━━━━━ Raw data

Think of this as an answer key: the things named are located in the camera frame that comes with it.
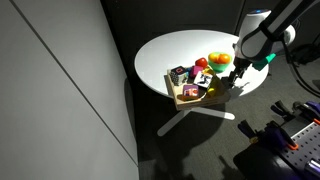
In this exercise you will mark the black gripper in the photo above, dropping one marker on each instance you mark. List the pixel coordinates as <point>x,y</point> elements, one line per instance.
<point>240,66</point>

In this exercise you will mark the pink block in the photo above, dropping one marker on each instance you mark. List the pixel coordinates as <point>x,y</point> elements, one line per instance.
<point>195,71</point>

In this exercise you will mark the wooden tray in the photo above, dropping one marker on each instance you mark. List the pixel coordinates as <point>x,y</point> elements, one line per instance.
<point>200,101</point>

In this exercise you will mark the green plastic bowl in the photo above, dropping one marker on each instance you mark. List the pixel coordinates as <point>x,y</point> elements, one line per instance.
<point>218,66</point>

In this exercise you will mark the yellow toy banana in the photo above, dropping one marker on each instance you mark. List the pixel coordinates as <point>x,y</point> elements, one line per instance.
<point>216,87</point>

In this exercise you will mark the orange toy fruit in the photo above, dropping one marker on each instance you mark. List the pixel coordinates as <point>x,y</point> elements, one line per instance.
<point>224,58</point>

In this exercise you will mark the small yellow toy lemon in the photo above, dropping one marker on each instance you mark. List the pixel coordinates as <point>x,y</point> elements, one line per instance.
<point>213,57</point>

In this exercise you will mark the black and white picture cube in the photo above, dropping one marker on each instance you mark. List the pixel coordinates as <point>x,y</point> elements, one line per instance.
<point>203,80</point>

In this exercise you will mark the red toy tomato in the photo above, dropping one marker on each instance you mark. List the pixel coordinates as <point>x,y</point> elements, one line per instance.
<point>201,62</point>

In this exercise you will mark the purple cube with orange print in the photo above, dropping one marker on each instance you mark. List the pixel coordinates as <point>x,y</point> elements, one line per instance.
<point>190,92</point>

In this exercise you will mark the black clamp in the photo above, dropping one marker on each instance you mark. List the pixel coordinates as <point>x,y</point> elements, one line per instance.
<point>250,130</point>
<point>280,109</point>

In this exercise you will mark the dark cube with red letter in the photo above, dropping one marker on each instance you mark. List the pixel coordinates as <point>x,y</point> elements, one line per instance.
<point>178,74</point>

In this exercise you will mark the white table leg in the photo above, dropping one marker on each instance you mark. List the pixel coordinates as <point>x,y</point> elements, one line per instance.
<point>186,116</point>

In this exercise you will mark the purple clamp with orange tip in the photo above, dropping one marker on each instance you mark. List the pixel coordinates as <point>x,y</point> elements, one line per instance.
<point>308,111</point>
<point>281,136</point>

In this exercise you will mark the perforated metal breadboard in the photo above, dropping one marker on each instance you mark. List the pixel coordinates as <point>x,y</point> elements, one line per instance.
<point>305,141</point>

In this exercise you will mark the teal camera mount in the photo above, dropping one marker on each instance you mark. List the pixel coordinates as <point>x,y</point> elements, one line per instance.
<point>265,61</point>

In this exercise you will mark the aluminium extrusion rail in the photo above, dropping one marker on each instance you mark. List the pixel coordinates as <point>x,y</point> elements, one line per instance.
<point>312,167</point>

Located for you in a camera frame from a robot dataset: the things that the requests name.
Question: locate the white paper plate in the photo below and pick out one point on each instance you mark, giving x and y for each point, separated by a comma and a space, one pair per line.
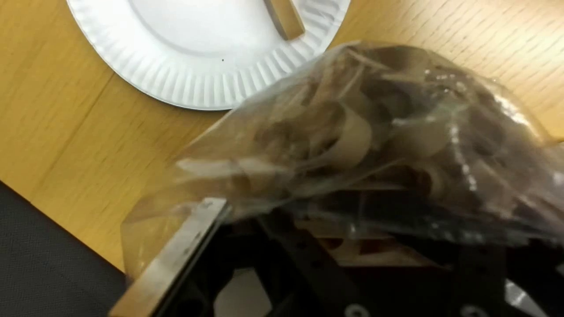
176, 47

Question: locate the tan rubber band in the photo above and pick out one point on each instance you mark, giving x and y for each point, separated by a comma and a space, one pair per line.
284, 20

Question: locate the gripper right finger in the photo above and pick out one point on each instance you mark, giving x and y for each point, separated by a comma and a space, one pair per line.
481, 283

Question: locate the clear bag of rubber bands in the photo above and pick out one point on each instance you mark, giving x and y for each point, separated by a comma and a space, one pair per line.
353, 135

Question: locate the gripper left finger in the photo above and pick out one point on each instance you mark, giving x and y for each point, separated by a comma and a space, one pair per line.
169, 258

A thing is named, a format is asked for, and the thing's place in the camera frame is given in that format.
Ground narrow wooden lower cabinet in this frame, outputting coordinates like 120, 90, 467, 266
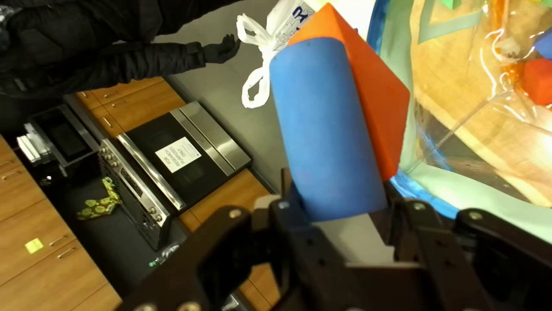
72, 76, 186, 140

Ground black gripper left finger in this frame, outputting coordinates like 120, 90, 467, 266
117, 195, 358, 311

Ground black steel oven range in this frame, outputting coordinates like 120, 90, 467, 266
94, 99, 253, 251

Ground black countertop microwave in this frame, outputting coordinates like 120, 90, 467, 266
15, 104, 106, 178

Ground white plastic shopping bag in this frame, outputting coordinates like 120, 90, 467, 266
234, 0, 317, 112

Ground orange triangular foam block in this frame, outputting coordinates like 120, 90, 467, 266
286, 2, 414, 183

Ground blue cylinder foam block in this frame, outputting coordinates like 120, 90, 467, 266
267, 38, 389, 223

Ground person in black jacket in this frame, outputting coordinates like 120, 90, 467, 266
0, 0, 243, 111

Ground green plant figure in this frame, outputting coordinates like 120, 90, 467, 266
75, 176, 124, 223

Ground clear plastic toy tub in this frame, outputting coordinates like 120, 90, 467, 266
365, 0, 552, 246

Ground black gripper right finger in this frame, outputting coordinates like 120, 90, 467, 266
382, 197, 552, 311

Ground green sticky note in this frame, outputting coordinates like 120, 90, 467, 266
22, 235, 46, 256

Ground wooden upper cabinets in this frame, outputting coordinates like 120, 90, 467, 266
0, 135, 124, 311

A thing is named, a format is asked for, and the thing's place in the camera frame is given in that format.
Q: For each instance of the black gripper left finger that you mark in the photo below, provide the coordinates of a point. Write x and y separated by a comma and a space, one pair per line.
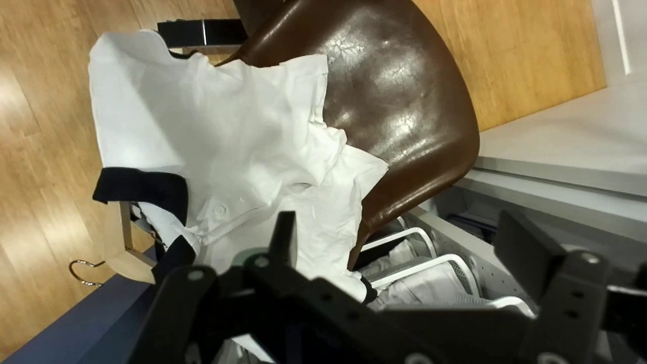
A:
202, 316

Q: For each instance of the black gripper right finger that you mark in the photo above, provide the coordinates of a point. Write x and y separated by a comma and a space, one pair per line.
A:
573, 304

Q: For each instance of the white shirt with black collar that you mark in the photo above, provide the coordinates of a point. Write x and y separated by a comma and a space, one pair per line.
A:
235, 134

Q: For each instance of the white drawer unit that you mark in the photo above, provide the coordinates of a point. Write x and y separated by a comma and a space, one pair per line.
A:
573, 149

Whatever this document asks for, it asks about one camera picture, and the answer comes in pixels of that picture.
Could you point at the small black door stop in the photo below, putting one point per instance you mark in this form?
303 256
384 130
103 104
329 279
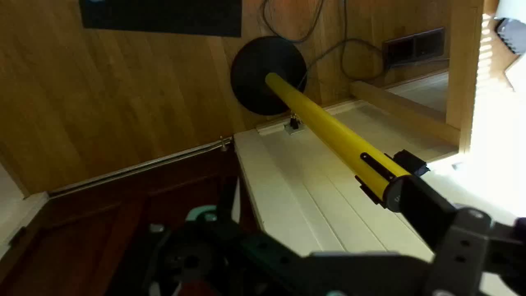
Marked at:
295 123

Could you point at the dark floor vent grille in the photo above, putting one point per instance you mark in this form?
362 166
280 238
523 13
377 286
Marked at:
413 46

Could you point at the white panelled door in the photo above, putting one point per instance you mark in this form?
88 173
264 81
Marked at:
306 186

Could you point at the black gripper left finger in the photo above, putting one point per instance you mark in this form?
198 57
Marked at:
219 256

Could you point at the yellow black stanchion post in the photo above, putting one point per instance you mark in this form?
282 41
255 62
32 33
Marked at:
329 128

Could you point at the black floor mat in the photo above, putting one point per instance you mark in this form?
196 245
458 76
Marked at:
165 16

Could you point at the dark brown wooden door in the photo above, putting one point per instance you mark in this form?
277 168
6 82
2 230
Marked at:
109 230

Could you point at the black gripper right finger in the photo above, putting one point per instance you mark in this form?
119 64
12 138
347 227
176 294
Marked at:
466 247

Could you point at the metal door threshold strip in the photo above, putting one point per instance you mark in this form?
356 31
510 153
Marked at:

━━━━━━━━━━

## Activity
The whole of the data above needs retyping exactly, with pictures omitted.

## Exercise response
Think of this as an answer key: the things named are located in the camera frame that comes with it.
In this exercise you will mark the black gripper in the photo above, dropping one marker on each instance you mark. List the pixel coordinates as <point>x,y</point> elements, one line per instance.
<point>240,66</point>

In this exercise you will mark the pink block in the photo above, dropping one marker on each instance you mark. List the pixel coordinates as <point>x,y</point> elements, one line per instance.
<point>195,71</point>

In this exercise you will mark the wooden tray in the photo above, dropping one marker on each instance you mark. List the pixel coordinates as <point>x,y</point> elements, one line per instance.
<point>200,101</point>

In this exercise you will mark the green plastic bowl in the photo above, dropping one marker on each instance you mark. List the pixel coordinates as <point>x,y</point> elements, one line per instance.
<point>218,66</point>

In this exercise you will mark the yellow toy banana in the photo above, dropping one marker on each instance you mark. List the pixel coordinates as <point>x,y</point> elements, one line per instance.
<point>216,87</point>

In this exercise you will mark the orange toy fruit in the photo above, dropping one marker on each instance you mark. List the pixel coordinates as <point>x,y</point> elements, one line per instance.
<point>224,58</point>

In this exercise you will mark the small yellow toy lemon in the photo above, dropping one marker on each instance you mark. List the pixel coordinates as <point>x,y</point> elements, one line per instance.
<point>213,57</point>

In this exercise you will mark the black and white picture cube in the photo above, dropping one marker on each instance you mark. List the pixel coordinates as <point>x,y</point> elements, one line per instance.
<point>203,80</point>

In this exercise you will mark the red toy tomato in the photo above, dropping one marker on each instance you mark. List the pixel coordinates as <point>x,y</point> elements, one line per instance.
<point>201,62</point>

In this exercise you will mark the purple cube with orange print in the photo above, dropping one marker on each instance you mark. List the pixel coordinates as <point>x,y</point> elements, one line per instance.
<point>190,92</point>

In this exercise you will mark the black clamp in the photo above, dropping one marker on each instance you mark. List the pixel coordinates as <point>x,y</point> elements, one line per instance.
<point>250,130</point>
<point>280,109</point>

In this exercise you will mark the dark cube with red letter in the photo above, dropping one marker on each instance you mark. List the pixel coordinates as <point>x,y</point> elements, one line per instance.
<point>178,74</point>

In this exercise you will mark the white table leg in the photo above, dropping one marker on each instance you mark. List the pixel coordinates as <point>x,y</point> elements, one line per instance.
<point>186,116</point>

In this exercise you will mark the purple clamp with orange tip in the photo above, dropping one marker on each instance you mark. List the pixel coordinates as <point>x,y</point> elements, one line per instance.
<point>308,111</point>
<point>281,136</point>

In this exercise you will mark the perforated metal breadboard in the photo above, dropping one marker on each instance you mark. List the pixel coordinates as <point>x,y</point> elements, one line per instance.
<point>305,141</point>

In this exercise you will mark the teal camera mount in the photo above, dropping one marker on each instance you mark. List the pixel coordinates as <point>x,y</point> elements, one line per instance.
<point>265,61</point>

In this exercise you will mark the aluminium extrusion rail in the photo above, dropping one marker on each instance you mark. List the pixel coordinates as <point>x,y</point> elements, one line per instance.
<point>312,167</point>

Located for you in a camera frame from a robot dataset: the things that the requests name.
Question: locate the white paper plate in the photo below and pick out one point on each instance you mark, giving x and y for each point, separated by a comma and a space, one pair per line.
176, 47

Question: locate the tan rubber band in the photo above and pick out one point on each instance you mark, giving x and y for each point, separated by a comma and a space, one pair per line.
284, 20

Question: locate the gripper right finger in the photo above and pick out one point on each instance you mark, giving x and y for each point, separated by a comma and a space, one pair per line.
481, 283

Question: locate the clear bag of rubber bands in the photo above and pick out one point on each instance you mark, giving x and y for each point, separated by a comma and a space, one pair per line.
353, 135

Question: locate the gripper left finger in the photo above and pick out one point on each instance you mark, giving x and y for each point, separated by a comma and a space, one pair per line.
169, 258

A thing is named, a format is asked for, and the thing's place in the camera frame is given in that format.
Ground narrow wooden lower cabinet in this frame, outputting coordinates like 120, 90, 467, 266
72, 76, 186, 140

Ground black gripper left finger in this frame, outputting coordinates like 120, 90, 467, 266
117, 195, 358, 311

Ground black steel oven range in this frame, outputting coordinates like 120, 90, 467, 266
94, 99, 253, 251

Ground black countertop microwave in this frame, outputting coordinates like 120, 90, 467, 266
15, 104, 106, 178

Ground white plastic shopping bag in this frame, outputting coordinates like 120, 90, 467, 266
234, 0, 317, 112

Ground orange triangular foam block in this frame, outputting coordinates like 120, 90, 467, 266
286, 2, 414, 183

Ground blue cylinder foam block in this frame, outputting coordinates like 120, 90, 467, 266
267, 38, 389, 223

Ground person in black jacket in this frame, outputting coordinates like 120, 90, 467, 266
0, 0, 243, 111

Ground green plant figure in this frame, outputting coordinates like 120, 90, 467, 266
75, 176, 124, 223

Ground clear plastic toy tub in this frame, outputting coordinates like 120, 90, 467, 266
365, 0, 552, 246

Ground black gripper right finger in this frame, outputting coordinates like 120, 90, 467, 266
382, 197, 552, 311

Ground green sticky note in this frame, outputting coordinates like 120, 90, 467, 266
22, 235, 46, 256

Ground wooden upper cabinets in this frame, outputting coordinates like 120, 90, 467, 266
0, 135, 124, 311

A thing is named, a format is asked for, and the thing's place in the camera frame is given in that format.
Q: For each instance of the black gripper left finger that you mark in the photo below, provide the coordinates of a point. Write x and y separated by a comma and a space, one pair per line.
A:
202, 316

Q: For each instance of the black gripper right finger that you mark in the photo above, provide the coordinates of a point. Write x and y separated by a comma and a space, one pair per line.
A:
573, 304

Q: For each instance of the white shirt with black collar that you mark in the photo above, provide the coordinates of a point. Write x and y separated by a comma and a space, one pair per line.
A:
235, 134

Q: For each instance of the white drawer unit that you mark in the photo above, provide the coordinates of a point. Write x and y separated by a comma and a space, one pair per line.
A:
573, 149

Whatever this document asks for, it asks about one camera picture, and the answer comes in pixels of that picture.
Could you point at the small black door stop in the photo below, putting one point per instance you mark in this form?
303 256
384 130
103 104
329 279
Marked at:
295 123

Could you point at the dark floor vent grille in the photo above, putting one point per instance you mark in this form?
362 166
280 238
523 13
377 286
Marked at:
413 46

Could you point at the white panelled door in the photo above, putting one point per instance you mark in this form?
88 173
264 81
Marked at:
306 186

Could you point at the black gripper left finger in the photo above, putting one point per instance you mark in this form?
198 57
Marked at:
219 256

Could you point at the yellow black stanchion post in the photo above, putting one point per instance you mark in this form?
282 41
255 62
32 33
Marked at:
329 128

Could you point at the black floor mat in the photo above, putting one point per instance you mark in this form?
196 245
458 76
Marked at:
165 16

Could you point at the dark brown wooden door in the photo above, putting one point per instance you mark in this form?
277 168
6 82
2 230
Marked at:
109 230

Could you point at the black gripper right finger in the photo above, putting one point per instance you mark in this form?
119 64
12 138
347 227
176 294
Marked at:
466 247

Could you point at the metal door threshold strip in the photo above, putting one point per instance you mark in this form?
356 31
510 153
Marked at:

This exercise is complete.